Since equal amounts of every drink are mixed, the final concentration is exactly the average percentage. 5. Print the result as a floating-point number.

The judge allows a small error tolerance, so standard floating-point output is sufficient.

Why it works

Every drink contributes the same volume to the cocktail. Because the contribution volumes are equal, each drink affects the final concentration equally. Averaging the percentages is mathematically identical to computing the ratio of total pure juice to total cocktail volume. The algorithm computes exactly that average, so the produced percentage is always correct.

Python Solution

import sys
input = sys.stdin.readline

n = int(input())
percentages = list(map(int, input().split()))

answer = sum(percentages) / n

print(answer)

The program starts by reading the number of drinks and the list of juice percentages.

The key computation is:

sum(percentages) / n

This calculates the arithmetic mean of the percentages. In Python 3, the / operator always performs floating-point division, so we automatically get a decimal answer when necessary.

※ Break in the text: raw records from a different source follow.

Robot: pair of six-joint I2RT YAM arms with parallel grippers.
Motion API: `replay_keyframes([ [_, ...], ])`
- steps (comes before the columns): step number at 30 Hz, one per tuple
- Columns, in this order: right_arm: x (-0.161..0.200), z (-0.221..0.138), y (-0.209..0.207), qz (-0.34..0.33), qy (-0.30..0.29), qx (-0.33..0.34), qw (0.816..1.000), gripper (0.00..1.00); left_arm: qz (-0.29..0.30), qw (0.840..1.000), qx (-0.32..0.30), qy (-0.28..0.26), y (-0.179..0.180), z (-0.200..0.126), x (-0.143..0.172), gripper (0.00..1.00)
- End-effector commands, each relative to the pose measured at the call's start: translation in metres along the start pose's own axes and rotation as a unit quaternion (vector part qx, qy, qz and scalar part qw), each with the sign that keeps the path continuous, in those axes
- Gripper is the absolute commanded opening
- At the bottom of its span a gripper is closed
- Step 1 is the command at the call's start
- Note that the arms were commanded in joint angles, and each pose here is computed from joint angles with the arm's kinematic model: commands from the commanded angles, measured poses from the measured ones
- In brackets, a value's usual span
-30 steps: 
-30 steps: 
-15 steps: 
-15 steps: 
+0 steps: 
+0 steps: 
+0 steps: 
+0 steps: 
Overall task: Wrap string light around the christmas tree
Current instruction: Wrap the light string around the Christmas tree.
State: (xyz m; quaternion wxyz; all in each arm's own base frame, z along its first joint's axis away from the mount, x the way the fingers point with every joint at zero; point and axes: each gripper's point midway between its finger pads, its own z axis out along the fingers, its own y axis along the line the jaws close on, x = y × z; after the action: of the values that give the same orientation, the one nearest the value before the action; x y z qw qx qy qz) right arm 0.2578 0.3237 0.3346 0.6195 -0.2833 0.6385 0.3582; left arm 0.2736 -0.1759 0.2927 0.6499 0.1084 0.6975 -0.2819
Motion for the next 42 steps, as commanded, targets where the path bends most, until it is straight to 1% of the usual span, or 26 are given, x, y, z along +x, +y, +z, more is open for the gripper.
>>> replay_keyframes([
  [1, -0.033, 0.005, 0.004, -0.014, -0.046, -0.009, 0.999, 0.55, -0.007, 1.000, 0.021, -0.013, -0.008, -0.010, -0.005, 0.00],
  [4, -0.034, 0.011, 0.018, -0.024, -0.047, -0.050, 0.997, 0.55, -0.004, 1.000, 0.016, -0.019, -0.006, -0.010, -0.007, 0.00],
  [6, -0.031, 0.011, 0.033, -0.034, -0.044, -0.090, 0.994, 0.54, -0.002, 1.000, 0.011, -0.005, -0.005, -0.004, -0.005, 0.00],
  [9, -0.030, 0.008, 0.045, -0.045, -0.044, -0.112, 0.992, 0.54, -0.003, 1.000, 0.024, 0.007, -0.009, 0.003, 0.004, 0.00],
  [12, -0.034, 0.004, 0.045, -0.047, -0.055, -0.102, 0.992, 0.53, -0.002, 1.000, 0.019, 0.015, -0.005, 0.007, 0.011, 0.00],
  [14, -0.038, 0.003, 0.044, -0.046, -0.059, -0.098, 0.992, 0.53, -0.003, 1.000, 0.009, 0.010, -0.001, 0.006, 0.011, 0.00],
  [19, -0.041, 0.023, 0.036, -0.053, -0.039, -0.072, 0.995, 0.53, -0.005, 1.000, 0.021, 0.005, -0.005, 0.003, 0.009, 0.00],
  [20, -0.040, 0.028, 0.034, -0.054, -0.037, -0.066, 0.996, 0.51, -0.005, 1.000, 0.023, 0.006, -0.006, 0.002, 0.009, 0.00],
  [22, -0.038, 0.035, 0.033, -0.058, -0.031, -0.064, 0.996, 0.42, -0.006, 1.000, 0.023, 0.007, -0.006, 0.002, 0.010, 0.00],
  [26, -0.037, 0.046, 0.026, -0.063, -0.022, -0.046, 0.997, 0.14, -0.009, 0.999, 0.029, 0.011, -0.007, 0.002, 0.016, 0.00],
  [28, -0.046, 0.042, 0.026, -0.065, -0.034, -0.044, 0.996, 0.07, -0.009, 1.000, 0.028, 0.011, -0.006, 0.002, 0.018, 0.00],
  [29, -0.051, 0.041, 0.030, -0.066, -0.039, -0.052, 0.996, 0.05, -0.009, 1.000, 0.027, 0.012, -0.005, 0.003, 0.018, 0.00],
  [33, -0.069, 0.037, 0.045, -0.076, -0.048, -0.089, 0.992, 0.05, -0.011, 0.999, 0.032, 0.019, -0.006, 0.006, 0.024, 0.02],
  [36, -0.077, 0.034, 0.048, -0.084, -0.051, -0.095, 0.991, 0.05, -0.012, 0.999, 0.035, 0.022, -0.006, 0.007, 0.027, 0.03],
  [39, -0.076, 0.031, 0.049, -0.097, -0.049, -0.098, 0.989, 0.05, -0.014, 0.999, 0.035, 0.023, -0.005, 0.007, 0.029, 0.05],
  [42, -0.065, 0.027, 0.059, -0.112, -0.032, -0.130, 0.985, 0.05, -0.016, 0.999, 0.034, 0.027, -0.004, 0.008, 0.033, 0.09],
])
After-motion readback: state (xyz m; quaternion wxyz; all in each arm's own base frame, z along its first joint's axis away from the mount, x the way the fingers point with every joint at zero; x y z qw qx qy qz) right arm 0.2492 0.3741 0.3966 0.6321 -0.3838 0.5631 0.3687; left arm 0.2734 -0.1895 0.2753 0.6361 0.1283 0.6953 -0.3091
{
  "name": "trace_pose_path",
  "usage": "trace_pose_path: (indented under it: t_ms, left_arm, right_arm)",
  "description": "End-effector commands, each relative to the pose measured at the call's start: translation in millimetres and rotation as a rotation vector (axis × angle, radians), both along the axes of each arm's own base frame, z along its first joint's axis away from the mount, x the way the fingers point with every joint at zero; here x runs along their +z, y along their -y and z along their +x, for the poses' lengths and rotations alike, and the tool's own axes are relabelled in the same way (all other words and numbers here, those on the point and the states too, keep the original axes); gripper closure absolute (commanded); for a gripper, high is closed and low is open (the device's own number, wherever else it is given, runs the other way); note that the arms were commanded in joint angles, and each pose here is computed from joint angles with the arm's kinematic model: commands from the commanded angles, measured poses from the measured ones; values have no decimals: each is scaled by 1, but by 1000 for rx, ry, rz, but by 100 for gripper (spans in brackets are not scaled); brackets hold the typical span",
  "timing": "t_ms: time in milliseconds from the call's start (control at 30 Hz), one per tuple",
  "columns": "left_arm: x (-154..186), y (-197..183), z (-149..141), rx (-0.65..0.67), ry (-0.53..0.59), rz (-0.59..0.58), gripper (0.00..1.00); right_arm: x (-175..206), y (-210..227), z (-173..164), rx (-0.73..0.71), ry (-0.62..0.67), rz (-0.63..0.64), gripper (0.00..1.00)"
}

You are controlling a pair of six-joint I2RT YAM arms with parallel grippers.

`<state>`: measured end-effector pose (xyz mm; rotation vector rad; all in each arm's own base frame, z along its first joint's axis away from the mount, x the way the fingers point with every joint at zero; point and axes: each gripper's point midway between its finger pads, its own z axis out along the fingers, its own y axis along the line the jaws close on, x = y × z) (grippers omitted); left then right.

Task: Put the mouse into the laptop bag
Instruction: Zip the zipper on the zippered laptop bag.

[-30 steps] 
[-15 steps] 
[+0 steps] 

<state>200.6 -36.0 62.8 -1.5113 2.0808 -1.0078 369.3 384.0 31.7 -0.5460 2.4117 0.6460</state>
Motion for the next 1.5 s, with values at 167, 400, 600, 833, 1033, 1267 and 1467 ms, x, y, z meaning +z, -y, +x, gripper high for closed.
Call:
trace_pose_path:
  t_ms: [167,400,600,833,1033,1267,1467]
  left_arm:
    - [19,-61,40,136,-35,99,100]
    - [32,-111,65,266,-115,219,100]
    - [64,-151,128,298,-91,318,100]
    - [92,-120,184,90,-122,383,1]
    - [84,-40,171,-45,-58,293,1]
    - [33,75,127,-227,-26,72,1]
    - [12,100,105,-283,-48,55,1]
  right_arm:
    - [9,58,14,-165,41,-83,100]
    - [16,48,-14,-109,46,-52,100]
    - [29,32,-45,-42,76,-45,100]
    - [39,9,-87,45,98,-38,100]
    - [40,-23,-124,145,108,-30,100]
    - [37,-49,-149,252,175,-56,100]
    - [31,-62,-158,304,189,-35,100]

The solution uses only constant extra memory besides the input list. There are no tricky boundary conditions because the constraints guarantee n >= 1, so division by zero cannot occur.

Worked Examples

Example 1

Input:

3
50 50 100
Step Current Value Running Sum
Start - 0
Add first drink 50 50
Add second drink 50 100
Add third drink 100 200

Final computation:

$$200 / 3 = 66.666666666667$$

Output:

66.666666666667

This trace shows that the algorithm simply accumulates all percentages and averages them. Equal mixing means every drink contributes equally to the result.

Example 2

Input:

4
0 25 50 75
Step Current Value Running Sum
Start - 0
Add first drink 0 0
Add second drink 25 25
Add third drink 50 75
Add fourth drink 75 150

Final computation:

$$150 / 4 = 37.5$$

Output:

37.5

This example demonstrates that drinks with 0% juice still participate in the average and reduce the final concentration correctly.

Complexity Analysis

Measure Complexity Explanation
Time O(n) We process each drink exactly once
Space O(1) Only a few variables are used besides the input list

With at most 100 drinks, the program runs instantly. The memory usage is negligible and easily fits within the limit.

Test Cases

# helper: run solution on input string, return output string
import sys, io

def solve():
    input = sys.stdin.readline

    n = int(input())
    percentages = list(map(int, input().split()))

    print(sum(percentages) / n)

def run(inp: str) -> str:
    backup_stdin = sys.stdin
    backup_stdout = sys.stdout

    sys.stdin = io.StringIO(inp)
    sys.stdout = io.StringIO()

    solve()

    output = sys.stdout.getvalue().strip()

    sys.stdin = backup_stdin
    sys.stdout = backup_stdout

    return output

# provided sample
assert run("3\n50 50 100\n") == "66.66666666666667", "sample 1"

# minimum size
assert run("1\n0\n") == "0.0", "single zero drink"

# all equal values
assert run("4\n25 25 25 25\n") == "25.0", "all equal percentages"

# boundary values
assert run("2\n0 100\n") == "50.0", "mixed extremes"

# maximum percentage
assert run("3\n100 100 100\n") == "100.0", "all pure juice"

# varied values
assert run("5\n10 20 30 40 50\n") == "30.0", "general averaging case"
Test input Expected output What it validates
1 / 0 0.0 Minimum input size
4 / 25 25 25 25 25.0 Averaging identical values
2 / 0 100 50.0 Correct floating-point averaging
3 / 100 100 100 100.0 Upper boundary percentages
5 / 10 20 30 40 50 30.0 General correctness

Edge Cases

Consider the case where every drink contains no orange juice:

3
0 0 0

The algorithm computes:

Drink Percentage Running Sum
1 0 0
2 0 0
3 0 0

The final result is:

$$0 / 3 = 0$$

So the output is correctly:

0.0

Now consider the opposite extreme:

4
100 100 100 100

The running sum becomes 400, and the algorithm computes:

$$400 / 4 = 100$$

The final cocktail is still pure orange juice, so the correct output is:

100.0

Finally, consider a case that exposes integer division mistakes:

2
0 100

The running sum is 100, and:

$$100 / 2 = 50$$

Python uses floating-point division for /, so the program prints:

50.0

A language or implementation using integer division carelessly could incorrectly truncate intermediate values, but this solution handles the computation safely.